Created feature provides methods to match test specs with feature requriements and genrates test records that will be stored in a JSON file once test run is finished.

feature.trace()

To match requirements with specs, traces should be placed within specs, like

// test spec
it("should do something according to requirement #1", () => {
  // trace requirement
  feature.trace("requirement #1");

  expect(something).toEqual(somethingElse);
});

Note: To properly match requirement string with feature structure requirement must be a unique string within its feature.

After running this test, coverage will contain a record that spec should do something according to requirement #1 tests requirement #1 requirement. One spec may contain multiple requriements and traces could contain expectations or be nested.

it("should do something according to multiple requirements", () => {
  feature.trace("requirement #1", () => {
    expect(something).toEqual(somethingElse);

    feature.trace("requirement #3", () => {
      expect(something).toEqual(somethingElse);

      feature.trace("requirement #4", () => {
        expect(something).toEqual(somethingElse);
      });
    });
  });

  feature.trace("requirement #2");
  expect(something).toEqual(somethingElse);
});

feature.trace() could be used to generate requirements tree by providing an array of strings

it("should do something according to requirement #1", () => {
  feature.trace(["High", "General", "PRD I", "requirement #1"]);
  feature.trace(["High", "General", "PRD I", "requirement #2"]);
  feature.trace(["High", "General", "PRD I", "requirement #3"]);
  feature.trace(["Low", "PRD IVa", "requirement #45"]);
  feature.trace(["Low", "PRD IVa", "requirement #46"]);
  feature.trace(["optional requirement #1"]);

  expect(something).toEqual(somethingElse);
});

This will generate a structure of requirements

  • High
    • General
      • PRD I
        • requirement #1
        • requirement #2
        • requirement #3
  • Low
    • PRD IVa
      • requirement #45
      • requirement #46
  • optional requirement #1

Such structure also could be created using feature.structure() method

feature.structure({
  High: {
    General: {
      "PRD I": {
        "requirement #1": {},
        "requirement #2": {},
        "requirement #3": {},
      },
    },
  },
  Low: {
    "PRD IVa": {
      "requirement #45": {},
      "requirement #46": {},
    },
  },
  "optional requirement #1": {},
});

and with this just use requirement name in feature.trace() call,

it("should do something according to requirement #1", () => {
  feature.trace("requirement #3");
  expect(something).toEqual(somethingElse);
});

it will be matched to a leaf node of the structure. If requirement could not be found in the structure, it will be added to the root of the structure when coverage is generated.

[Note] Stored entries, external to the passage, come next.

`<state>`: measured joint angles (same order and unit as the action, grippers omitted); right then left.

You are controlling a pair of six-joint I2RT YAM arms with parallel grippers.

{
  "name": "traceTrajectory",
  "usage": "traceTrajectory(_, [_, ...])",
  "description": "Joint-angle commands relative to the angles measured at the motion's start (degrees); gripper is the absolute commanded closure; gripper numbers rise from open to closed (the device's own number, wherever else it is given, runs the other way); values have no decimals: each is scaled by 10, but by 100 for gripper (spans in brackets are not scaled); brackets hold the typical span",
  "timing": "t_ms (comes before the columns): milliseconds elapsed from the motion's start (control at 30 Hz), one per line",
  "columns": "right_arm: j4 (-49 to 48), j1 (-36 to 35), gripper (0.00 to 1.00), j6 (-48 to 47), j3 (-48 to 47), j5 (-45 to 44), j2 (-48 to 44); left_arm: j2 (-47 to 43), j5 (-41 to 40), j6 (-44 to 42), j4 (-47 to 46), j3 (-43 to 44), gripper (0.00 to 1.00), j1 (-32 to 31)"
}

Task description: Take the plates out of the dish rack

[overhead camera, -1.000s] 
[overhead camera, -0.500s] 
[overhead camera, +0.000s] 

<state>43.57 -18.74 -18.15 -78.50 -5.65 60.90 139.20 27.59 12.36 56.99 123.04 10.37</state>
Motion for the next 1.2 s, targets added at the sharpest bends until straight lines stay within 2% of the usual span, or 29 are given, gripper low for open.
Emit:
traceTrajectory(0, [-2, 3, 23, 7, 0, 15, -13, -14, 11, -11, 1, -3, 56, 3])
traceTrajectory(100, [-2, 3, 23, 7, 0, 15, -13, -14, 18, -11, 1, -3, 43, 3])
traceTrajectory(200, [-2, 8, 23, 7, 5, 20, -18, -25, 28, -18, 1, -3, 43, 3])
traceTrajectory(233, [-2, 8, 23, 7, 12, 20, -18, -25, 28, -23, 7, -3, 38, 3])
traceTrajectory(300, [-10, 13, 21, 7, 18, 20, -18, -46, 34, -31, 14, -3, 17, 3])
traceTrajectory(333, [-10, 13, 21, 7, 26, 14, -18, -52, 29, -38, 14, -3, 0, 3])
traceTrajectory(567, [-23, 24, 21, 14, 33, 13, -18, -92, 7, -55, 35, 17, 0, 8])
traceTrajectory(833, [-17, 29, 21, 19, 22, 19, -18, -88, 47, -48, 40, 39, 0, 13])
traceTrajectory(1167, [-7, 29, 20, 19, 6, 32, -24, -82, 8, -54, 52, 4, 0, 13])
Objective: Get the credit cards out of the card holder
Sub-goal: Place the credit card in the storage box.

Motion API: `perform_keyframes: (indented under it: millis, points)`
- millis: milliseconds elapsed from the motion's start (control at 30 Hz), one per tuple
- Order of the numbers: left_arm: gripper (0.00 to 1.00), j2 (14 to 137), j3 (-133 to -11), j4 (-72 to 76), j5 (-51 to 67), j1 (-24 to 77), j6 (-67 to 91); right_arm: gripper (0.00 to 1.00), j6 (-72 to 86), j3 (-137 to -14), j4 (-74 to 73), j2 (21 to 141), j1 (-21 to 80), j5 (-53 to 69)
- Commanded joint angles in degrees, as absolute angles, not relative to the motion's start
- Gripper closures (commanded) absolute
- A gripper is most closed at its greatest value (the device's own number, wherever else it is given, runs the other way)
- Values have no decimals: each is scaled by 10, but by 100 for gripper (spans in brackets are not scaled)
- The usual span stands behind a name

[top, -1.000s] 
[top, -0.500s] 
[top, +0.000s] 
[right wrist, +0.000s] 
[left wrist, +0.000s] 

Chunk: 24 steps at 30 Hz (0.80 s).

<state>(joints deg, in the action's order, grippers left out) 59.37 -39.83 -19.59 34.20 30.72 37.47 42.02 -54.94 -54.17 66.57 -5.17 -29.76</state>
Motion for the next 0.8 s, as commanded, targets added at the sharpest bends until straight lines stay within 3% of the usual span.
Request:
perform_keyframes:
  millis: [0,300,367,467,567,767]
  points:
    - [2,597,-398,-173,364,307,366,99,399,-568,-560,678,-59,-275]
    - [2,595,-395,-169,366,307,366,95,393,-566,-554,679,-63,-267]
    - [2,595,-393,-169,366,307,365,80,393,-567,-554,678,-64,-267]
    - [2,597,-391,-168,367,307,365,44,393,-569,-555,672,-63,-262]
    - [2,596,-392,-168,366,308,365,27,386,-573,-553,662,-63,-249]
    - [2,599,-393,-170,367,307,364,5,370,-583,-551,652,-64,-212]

Without structure containing all feature requirements, the feature will have 100% coverage because there will be only requirements added from traces placed in specs(which are already marked as covered). Having structure with all feature requirements allows proper coverage calculation. For coverage calculation it does not matter(purely visual benefit) if structure is flat or organised into categories.

Note: Categories(branches, not leaf nodes) in such structure could contain HTML markup. Using HTML markup in requirement string is also possible, it will be properly rendered but might be uncomfortable to use in test specs.

feature.requirement()

With feature.trace(), engineer could use feature.requirement() and specify requirement to use in multiple places.

const req1 = feature.requirement("requirement #1");

Once created, it could be used to replace test lifecycle hooks like describe() and it()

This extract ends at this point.